**TRY IT:** The expected output is each line in the data below that includes the string "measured".

● ● ● ● ●

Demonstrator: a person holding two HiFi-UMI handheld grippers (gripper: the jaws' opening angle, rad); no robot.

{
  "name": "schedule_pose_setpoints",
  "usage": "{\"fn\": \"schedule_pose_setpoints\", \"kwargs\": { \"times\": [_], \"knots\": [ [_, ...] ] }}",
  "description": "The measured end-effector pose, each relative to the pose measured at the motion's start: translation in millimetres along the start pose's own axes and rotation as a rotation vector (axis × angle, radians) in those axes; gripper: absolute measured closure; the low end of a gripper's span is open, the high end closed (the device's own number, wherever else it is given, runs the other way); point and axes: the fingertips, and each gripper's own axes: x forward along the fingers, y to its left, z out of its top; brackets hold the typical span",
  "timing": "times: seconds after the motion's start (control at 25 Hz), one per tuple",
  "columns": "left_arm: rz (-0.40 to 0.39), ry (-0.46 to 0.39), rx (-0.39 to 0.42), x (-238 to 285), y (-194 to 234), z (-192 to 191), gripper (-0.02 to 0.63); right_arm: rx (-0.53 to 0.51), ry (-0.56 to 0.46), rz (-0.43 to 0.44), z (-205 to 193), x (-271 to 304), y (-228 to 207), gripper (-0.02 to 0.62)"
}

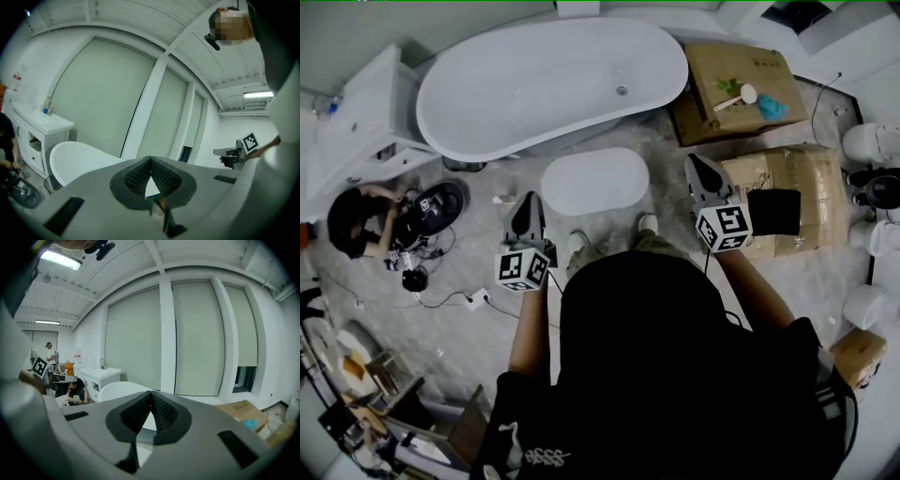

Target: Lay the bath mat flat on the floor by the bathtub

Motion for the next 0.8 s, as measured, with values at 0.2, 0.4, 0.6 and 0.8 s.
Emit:
{"fn": "schedule_pose_setpoints", "kwargs": {
  "times": [0.2, 0.4, 0.6, 0.8],
  "knots": [
    [0.01, -0.042, 0.046, 34.5, -52.8, 27.5, 0.587, -0.018, -0.033, -0.041, 18.1, -25.1, -69.6, 0.574],
    [-0.024, -0.091, 0.115, 63.6, -98.5, 47.6, 0.586, 0.015, -0.077, -0.027, 40.4, -30.3, -101.4, 0.574],
    [0.028, -0.085, 0.097, 86.3, -105.3, 50.0, 0.586, 0.011, -0.084, -0.022, 42.0, -21.4, -104.3, 0.574],
    [-0.005, -0.079, 0.092, 88.4, -104.1, 44.7, 0.586, 0.008, -0.053, -0.032, 33.0, -20.3, -96.4, 0.574]
  ]
}}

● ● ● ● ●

**EXPECTED ANSWER:**
  "description": "The measured end-effector pose, each relative to the pose measured at the motion's start: translation in millimetres along the start pose's own axes and rotation as a rotation vector (axis × angle, radians) in those axes; gripper: absolute measured closure; the low end of a gripper's span is open, the high end closed (the device's own number, wherever else it is given, runs the other way); point and axes: the fingertips, and each gripper's own axes: x forward along the fingers, y to its left, z out of its top; brackets hold the typical span",
Motion for the next 0.8 s, as measured, with values at 0.2, 0.4, 0.6 and 0.8 s.

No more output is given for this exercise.